*Your objective:*
Write out the records below from the first line through the line containing "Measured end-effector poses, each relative", leaving out any pictures.

[Provided records Boundary: Start]

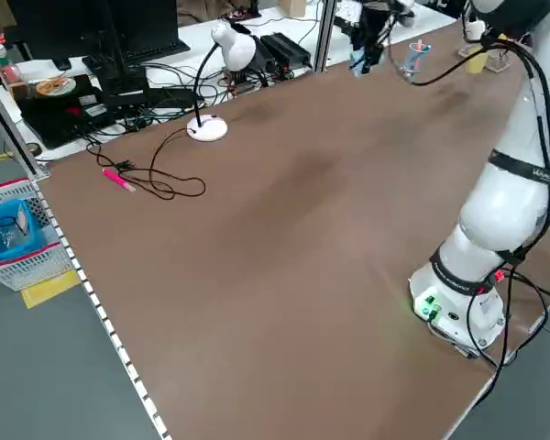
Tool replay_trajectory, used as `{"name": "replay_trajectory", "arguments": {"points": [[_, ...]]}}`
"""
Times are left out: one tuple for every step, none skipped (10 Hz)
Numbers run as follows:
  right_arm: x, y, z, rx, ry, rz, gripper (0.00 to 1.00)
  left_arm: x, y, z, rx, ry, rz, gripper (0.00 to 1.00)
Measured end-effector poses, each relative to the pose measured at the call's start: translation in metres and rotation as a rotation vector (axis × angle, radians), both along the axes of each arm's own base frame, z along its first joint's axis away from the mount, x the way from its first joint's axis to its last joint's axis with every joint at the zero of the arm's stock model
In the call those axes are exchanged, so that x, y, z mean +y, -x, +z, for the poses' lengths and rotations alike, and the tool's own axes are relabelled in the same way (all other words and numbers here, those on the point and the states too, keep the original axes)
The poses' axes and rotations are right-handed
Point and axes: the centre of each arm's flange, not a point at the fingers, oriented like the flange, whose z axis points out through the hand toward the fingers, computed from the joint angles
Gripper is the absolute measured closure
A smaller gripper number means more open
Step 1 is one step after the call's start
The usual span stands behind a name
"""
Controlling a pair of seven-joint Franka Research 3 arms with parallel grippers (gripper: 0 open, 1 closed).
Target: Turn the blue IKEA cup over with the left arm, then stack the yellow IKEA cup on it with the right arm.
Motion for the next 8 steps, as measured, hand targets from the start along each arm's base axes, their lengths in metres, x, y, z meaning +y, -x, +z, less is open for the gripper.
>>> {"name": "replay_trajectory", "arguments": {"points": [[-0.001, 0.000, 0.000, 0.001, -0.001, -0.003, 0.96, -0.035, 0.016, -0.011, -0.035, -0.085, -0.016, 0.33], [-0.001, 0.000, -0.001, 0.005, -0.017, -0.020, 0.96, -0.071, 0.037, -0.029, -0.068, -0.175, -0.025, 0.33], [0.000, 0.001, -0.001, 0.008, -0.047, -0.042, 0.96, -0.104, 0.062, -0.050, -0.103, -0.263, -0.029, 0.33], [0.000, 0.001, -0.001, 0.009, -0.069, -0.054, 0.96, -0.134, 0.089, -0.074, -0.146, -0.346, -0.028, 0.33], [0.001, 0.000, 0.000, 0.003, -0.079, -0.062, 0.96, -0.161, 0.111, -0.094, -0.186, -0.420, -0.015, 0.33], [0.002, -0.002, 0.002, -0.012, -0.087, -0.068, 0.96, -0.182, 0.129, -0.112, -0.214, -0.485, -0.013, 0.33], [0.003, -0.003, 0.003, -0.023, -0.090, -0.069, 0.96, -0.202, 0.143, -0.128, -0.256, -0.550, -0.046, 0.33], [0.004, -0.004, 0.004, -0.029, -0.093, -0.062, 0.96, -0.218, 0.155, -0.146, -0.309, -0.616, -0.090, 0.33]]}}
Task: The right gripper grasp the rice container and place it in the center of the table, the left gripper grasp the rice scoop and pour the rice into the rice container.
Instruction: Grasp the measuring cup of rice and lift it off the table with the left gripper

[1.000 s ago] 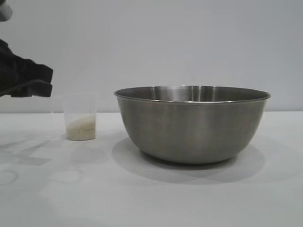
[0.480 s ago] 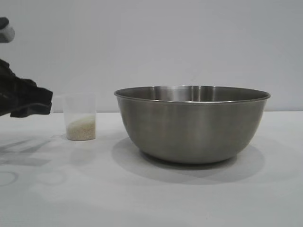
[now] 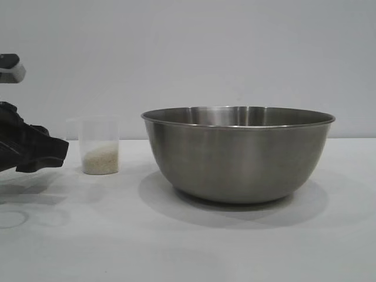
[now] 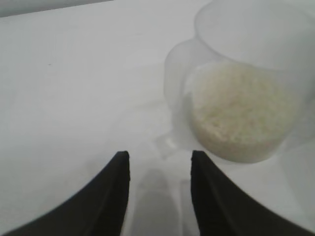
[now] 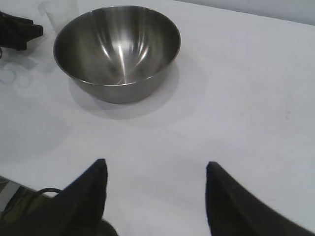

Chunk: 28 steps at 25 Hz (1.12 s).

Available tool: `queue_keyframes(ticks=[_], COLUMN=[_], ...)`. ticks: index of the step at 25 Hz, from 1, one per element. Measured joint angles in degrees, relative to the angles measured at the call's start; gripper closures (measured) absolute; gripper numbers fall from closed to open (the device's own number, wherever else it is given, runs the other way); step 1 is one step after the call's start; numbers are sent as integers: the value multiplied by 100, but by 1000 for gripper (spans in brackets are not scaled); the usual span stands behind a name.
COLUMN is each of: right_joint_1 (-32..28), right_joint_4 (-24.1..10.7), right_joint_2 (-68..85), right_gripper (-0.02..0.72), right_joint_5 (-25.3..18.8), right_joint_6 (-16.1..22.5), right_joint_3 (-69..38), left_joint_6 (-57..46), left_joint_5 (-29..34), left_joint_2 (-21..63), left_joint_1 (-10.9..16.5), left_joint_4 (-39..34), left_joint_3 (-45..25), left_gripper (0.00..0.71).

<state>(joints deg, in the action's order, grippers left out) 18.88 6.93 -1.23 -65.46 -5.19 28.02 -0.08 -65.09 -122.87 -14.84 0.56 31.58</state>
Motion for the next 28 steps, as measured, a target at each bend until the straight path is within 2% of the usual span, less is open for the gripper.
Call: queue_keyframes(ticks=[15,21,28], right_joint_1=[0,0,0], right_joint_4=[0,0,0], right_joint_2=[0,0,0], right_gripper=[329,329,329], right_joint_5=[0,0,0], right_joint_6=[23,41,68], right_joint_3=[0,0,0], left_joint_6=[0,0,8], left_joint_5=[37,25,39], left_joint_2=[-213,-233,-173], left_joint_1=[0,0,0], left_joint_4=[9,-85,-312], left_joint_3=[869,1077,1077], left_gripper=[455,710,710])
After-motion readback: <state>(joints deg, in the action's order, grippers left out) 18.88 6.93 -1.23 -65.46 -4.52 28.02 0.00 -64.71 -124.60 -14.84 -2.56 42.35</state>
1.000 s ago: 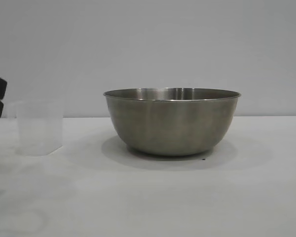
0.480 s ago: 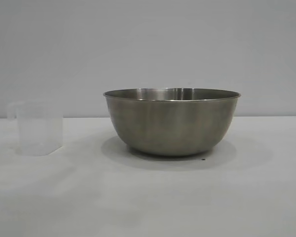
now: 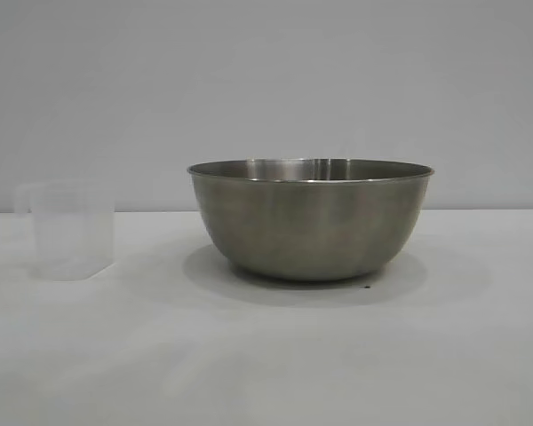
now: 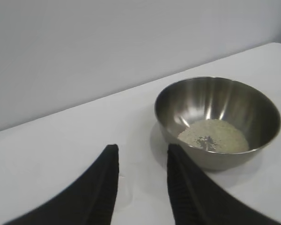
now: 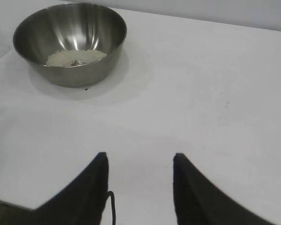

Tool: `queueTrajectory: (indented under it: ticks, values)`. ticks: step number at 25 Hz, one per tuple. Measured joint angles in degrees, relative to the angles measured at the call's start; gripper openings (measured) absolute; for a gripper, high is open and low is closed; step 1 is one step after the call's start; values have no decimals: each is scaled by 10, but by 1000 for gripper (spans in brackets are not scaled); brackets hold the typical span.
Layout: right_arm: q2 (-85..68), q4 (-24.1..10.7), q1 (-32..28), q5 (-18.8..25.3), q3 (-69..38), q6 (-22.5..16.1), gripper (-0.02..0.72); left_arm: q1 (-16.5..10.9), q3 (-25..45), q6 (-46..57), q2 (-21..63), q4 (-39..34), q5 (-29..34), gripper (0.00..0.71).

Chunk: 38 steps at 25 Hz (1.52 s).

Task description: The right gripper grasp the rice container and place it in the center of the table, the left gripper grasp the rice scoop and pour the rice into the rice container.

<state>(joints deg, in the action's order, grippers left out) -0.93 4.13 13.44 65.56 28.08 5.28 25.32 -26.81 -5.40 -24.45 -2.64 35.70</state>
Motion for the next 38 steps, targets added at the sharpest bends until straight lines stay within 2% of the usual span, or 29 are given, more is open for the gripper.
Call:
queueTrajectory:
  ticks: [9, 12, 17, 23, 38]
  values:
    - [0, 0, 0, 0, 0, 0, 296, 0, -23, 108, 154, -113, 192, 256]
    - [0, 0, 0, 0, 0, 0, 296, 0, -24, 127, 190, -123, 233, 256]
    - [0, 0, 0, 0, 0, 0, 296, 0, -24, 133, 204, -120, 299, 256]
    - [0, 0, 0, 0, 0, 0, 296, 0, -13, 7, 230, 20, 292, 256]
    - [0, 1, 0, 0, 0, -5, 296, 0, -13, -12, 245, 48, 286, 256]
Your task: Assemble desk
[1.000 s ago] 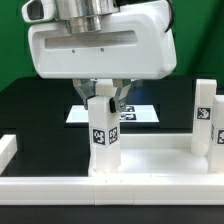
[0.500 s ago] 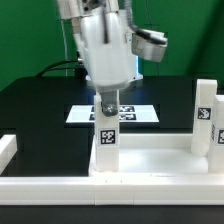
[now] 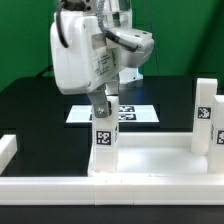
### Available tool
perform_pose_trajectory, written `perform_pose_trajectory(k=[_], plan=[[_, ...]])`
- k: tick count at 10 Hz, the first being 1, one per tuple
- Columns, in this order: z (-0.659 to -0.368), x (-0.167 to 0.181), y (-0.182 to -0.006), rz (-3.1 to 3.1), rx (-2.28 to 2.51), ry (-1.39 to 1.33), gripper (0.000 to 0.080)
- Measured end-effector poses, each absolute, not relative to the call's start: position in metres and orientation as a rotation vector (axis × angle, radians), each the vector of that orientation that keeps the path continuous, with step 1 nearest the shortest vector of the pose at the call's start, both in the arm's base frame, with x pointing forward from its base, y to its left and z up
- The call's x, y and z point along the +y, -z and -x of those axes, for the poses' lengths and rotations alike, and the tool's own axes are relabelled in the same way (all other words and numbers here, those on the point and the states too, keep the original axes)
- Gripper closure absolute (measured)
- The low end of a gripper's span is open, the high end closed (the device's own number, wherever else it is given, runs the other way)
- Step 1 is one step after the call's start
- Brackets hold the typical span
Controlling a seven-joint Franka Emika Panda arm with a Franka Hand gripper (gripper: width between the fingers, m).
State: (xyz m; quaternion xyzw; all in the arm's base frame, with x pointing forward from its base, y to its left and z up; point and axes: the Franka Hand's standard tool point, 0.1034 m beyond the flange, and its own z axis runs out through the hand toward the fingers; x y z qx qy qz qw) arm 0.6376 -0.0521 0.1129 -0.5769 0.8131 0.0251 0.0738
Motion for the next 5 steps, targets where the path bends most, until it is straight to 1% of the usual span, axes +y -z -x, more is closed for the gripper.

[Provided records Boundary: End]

*Solution below:*
Tool replay_trajectory, used as `{"name": "replay_trajectory", "arguments": {"points": [[_, ...]]}}`
"""
Times are left out: one tuple for every step, none skipped (10 Hz)
Numbers run as follows:
  right_arm: x, y, z, rx, ry, rz, gripper (0.00 to 1.00)
  left_arm: x, y, z, rx, ry, rz, gripper (0.00 to 1.00)
Measured end-effector poses, each relative to the pose measured at the call's start: translation in metres and rotation as a rotation vector (axis × angle, radians), both along the axes of each arm's own base frame, z along its first joint's axis away from the mount, x the way from its first joint's axis to its last joint's axis with every joint at the zero of the arm's stock model

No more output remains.